## Your assignment
What must be handed in is the entire listing, exactly as written, with no pictures.

## Source material
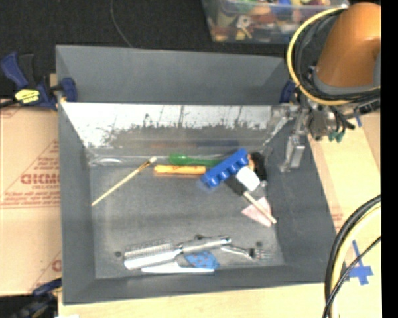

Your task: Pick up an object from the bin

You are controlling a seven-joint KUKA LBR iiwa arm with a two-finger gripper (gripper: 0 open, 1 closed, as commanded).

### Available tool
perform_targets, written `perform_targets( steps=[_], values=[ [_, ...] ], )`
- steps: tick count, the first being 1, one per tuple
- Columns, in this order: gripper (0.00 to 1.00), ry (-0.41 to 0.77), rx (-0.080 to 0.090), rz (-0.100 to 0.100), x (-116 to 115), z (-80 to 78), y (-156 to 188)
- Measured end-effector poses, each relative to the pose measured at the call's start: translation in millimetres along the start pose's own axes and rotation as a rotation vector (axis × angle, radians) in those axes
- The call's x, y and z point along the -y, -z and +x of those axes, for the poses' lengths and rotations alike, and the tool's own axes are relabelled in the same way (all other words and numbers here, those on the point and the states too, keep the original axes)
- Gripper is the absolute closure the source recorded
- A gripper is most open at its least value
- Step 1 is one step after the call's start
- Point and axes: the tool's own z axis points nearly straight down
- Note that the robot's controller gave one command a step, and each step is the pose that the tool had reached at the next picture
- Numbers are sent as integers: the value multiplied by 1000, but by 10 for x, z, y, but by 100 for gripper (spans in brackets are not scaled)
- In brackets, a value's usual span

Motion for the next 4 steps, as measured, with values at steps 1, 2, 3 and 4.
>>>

## Response to the task
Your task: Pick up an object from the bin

You are controlling a seven-joint KUKA LBR iiwa arm with a two-finger gripper (gripper: 0 open, 1 closed, as commanded).

### Available tool
perform_targets, written `perform_targets( steps=[_], values=[ [_, ...] ], )`
- steps: tick count, the first being 1, one per tuple
- Columns, in this order: gripper (0.00 to 1.00), ry (-0.41 to 0.77), rx (-0.080 to 0.090), rz (-0.100 to 0.100), x (-116 to 115), z (-80 to 78), y (-156 to 188)
- Measured end-effector poses, each relative to the pose measured at the call's start: translation in millimetres along the start pose's own axes and rotation as a rotation vector (axis × angle, radians) in those axes
- The call's x, y and z point along the -y, -z and +x of those axes, for the poses' lengths and rotations alike, and the tool's own axes are relabelled in the same way (all other words and numbers here, those on the point and the states too, keep the original axes)
- Gripper is the absolute closure the source recorded
- A gripper is most open at its least value
- Step 1 is one step after the call's start
- Point and axes: the tool's own z axis points nearly straight down
- Note that the robot's controller gave one command a step, and each step is the pose that the tool had reached at the next picture
- Numbers are sent as integers: the value multiplied by 1000, but by 10 for x, z, y, but by 100 for gripper (spans in brackets are not scaled)
- In brackets, a value's usual span

Motion for the next 4 steps, as measured, with values at steps 1, 2, 3 and 4.
>>>

The output has nothing more to it.